Un contrôle technique défavorable ne signifie pas nécessairement que la moto est perdue ou inutilisable définitivement. Il indique que des défauts doivent être corrigés avant validation. Le propriétaire doit alors effectuer les réparations nécessaires puis présenter le véhicule en contre-visite lorsque celle-ci est requise.

Défaillance majeure ou critique : une différence concrète

Une défaillance majeure signale un défaut suffisamment sérieux pour empêcher la validation du contrôle sans correction. Une défaillance critique est plus grave : elle correspond à un risque important pour la sécurité. Dans les deux cas, le contrôle n’est pas validé tant que les réparations nécessaires n’ont pas été réalisées et vérifiées.

Sur une moto ancienne, les points sensibles peuvent concerner l’éclairage, le freinage, les pneumatiques, les éléments de direction, la structure ou certains équipements de sécurité. Même lorsque la moto roule peu, le vieillissement des pièces, les jeux mécaniques ou une restauration incomplète peuvent entraîner un résultat défavorable.

Préparer une moto ancienne avant le passage

Avant de vous rendre dans un centre agréé, une préparation simple limite les mauvaises surprises. L’objectif n’est pas de masquer un défaut, mais de repérer ce qui peut être corrigé avant le contrôle. Sur une machine ancienne, cette étape est particulièrement utile car certains défauts progressent lentement et passent inaperçus lors de trajets courts.
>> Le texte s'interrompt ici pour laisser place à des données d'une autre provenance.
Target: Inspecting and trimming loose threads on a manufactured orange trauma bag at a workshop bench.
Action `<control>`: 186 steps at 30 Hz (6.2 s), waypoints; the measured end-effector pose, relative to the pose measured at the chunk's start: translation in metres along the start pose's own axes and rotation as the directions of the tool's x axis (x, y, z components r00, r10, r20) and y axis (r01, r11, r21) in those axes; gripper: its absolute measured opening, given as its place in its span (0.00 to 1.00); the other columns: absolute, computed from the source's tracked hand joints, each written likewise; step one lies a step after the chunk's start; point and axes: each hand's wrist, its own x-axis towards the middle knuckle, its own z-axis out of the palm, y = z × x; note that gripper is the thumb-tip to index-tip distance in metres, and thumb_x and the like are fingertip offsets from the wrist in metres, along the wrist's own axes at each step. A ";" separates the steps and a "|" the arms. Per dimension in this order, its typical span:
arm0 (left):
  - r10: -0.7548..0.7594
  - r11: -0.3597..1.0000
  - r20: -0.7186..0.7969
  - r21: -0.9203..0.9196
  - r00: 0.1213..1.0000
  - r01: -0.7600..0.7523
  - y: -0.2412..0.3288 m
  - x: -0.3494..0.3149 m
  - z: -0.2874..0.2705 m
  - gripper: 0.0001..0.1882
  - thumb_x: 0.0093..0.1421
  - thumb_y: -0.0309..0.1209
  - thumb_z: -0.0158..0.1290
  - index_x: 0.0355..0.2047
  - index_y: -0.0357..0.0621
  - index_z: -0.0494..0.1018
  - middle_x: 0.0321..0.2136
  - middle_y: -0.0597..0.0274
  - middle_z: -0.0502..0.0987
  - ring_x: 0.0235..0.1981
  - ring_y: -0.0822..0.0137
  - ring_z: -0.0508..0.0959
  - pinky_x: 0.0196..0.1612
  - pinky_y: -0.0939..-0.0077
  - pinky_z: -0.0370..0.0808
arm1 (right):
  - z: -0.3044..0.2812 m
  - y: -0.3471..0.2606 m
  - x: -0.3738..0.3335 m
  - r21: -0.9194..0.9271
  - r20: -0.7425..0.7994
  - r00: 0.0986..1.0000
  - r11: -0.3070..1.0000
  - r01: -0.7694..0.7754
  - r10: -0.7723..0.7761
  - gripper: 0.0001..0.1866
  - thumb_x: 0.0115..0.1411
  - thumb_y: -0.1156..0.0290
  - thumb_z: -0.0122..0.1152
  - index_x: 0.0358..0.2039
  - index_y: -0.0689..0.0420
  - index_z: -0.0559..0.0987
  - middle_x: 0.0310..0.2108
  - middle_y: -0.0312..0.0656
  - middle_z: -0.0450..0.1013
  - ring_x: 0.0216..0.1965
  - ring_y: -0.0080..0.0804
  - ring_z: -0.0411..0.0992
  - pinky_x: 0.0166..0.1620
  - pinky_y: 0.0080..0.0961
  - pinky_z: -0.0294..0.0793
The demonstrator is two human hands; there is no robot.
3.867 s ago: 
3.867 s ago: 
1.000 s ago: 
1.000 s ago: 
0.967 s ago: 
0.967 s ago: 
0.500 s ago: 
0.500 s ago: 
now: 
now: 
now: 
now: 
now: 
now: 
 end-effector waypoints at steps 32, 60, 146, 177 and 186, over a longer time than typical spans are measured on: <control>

  1. Contrôler le fonctionnement des feux, clignotants et avertisseur sonore.
  2. Vérifier l’état apparent des pneus, des freins et des commandes.
  3. Repérer les fuites visibles et les fixations douteuses.
  4. Comparer les informations de la carte grise avec le véhicule présenté.
  5. Prévoir les documents utiles, notamment le certificat d’immatriculation.

Le plus sûr reste d’anticiper, surtout si la moto n’a pas roulé depuis longtemps ou si elle vient d’être achetée. Le contrôle technique n’est pas seulement une formalité réglementaire. Pour une moto ancienne, il peut aussi révéler des défauts discrets qui méritent d’être traités avant de reprendre la route sereinement.